William G. Bowen, the president of the Andrew W. Mellon Foundation, who has been the co-author of two books about what he sees as deeply rooted problems with college sports, said the problems at Duke could have happened anywhere.
"If you recruit aggressively, as Duke does in lacrosse, then you are going to end up with a group of students who are there primarily to play their sport," said Mr. Bowen, one of two people named by Duke to investigate how the university had responded to the accusations against the lacrosse team. "That's their focus. That is why they were recruited, why they were admitted. Then if you allow them to hang out together, to live together, you get a group of people largely cut off from the values of campus."
Several top Duke officials, including the president, argued that big-time sports was not at the heart of the problem. "The notion that this kind of behavior is confined to athletes is just not so," Mr. Brodhead said.
Student reaction is divided. Shawn Brenhouse, a white junior from Montreal, said that he saw no racial tension on campus and that he did not believe that the current problems would be a blot on Duke's prestige.

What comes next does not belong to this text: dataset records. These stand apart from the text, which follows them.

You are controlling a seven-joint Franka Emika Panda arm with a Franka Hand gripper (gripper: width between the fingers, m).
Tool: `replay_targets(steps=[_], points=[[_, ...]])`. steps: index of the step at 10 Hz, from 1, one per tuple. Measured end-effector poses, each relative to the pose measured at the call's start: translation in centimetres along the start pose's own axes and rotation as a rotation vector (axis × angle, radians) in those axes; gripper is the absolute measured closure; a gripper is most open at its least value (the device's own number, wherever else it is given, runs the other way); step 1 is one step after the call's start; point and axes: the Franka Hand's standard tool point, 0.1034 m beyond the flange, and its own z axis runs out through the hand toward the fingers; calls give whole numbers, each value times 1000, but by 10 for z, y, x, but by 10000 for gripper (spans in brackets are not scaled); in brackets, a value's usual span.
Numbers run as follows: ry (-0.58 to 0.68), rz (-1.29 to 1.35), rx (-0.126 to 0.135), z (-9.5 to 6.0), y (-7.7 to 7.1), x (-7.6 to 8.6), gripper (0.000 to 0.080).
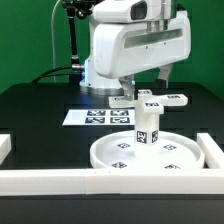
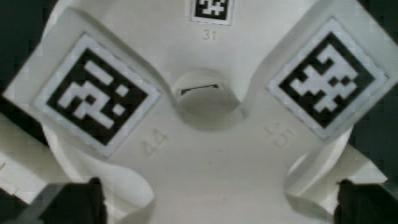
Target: Assemble round table
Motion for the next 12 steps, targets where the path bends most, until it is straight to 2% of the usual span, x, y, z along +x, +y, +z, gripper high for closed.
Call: replay_targets(steps=[6, 8, 11, 12], points=[[-19, 27, 7, 11, -2, -2, 151], [-20, 31, 8, 11, -1, -2, 356], [-20, 71, 8, 11, 0, -2, 356], [-20, 156, 7, 11, 0, -2, 356]])
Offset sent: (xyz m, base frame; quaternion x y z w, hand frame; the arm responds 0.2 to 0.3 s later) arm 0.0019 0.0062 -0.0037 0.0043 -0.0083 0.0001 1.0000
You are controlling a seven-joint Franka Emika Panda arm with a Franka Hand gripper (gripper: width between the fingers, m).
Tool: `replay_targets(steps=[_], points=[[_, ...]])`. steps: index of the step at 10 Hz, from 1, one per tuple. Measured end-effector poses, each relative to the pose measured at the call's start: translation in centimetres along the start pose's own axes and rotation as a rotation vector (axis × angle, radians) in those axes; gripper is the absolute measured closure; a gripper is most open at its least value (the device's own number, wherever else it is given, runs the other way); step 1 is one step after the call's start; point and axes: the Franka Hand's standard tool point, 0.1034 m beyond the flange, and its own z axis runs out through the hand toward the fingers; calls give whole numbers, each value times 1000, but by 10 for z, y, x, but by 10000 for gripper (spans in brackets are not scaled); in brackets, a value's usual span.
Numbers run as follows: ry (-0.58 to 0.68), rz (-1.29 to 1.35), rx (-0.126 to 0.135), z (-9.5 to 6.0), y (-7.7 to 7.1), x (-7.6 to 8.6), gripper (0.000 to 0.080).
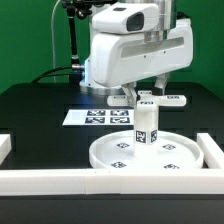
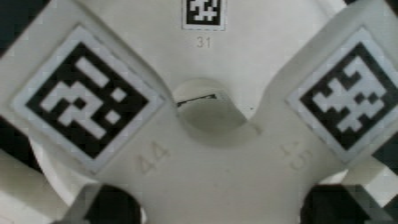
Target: Assemble round table
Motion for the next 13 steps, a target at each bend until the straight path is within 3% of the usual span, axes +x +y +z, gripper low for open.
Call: replay_targets(steps=[1, 3, 10, 13], points=[[11, 157, 18, 0, 0, 0, 356], [35, 451, 83, 1, 3, -3, 356], [40, 1017, 93, 2, 5, -4, 354], [109, 1435, 129, 2, 6, -6, 353]])
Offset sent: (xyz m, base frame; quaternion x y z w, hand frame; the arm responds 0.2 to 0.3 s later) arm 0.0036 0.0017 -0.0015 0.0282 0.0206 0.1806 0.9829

"When it's over, we'll remember it," Mr. Brenhouse said. "But it's not something we will stress on."
Taiesha Abrams, a black freshman from Brooklyn, said she had not had any problems on campus. But she said one of her black male friends, "a big guy but not an athlete, found that when he walks around, white women look at him and are scared."
"If racism is a problem," Ms. Abrams said, "then we need to act on it; both races need to work together to change Duke."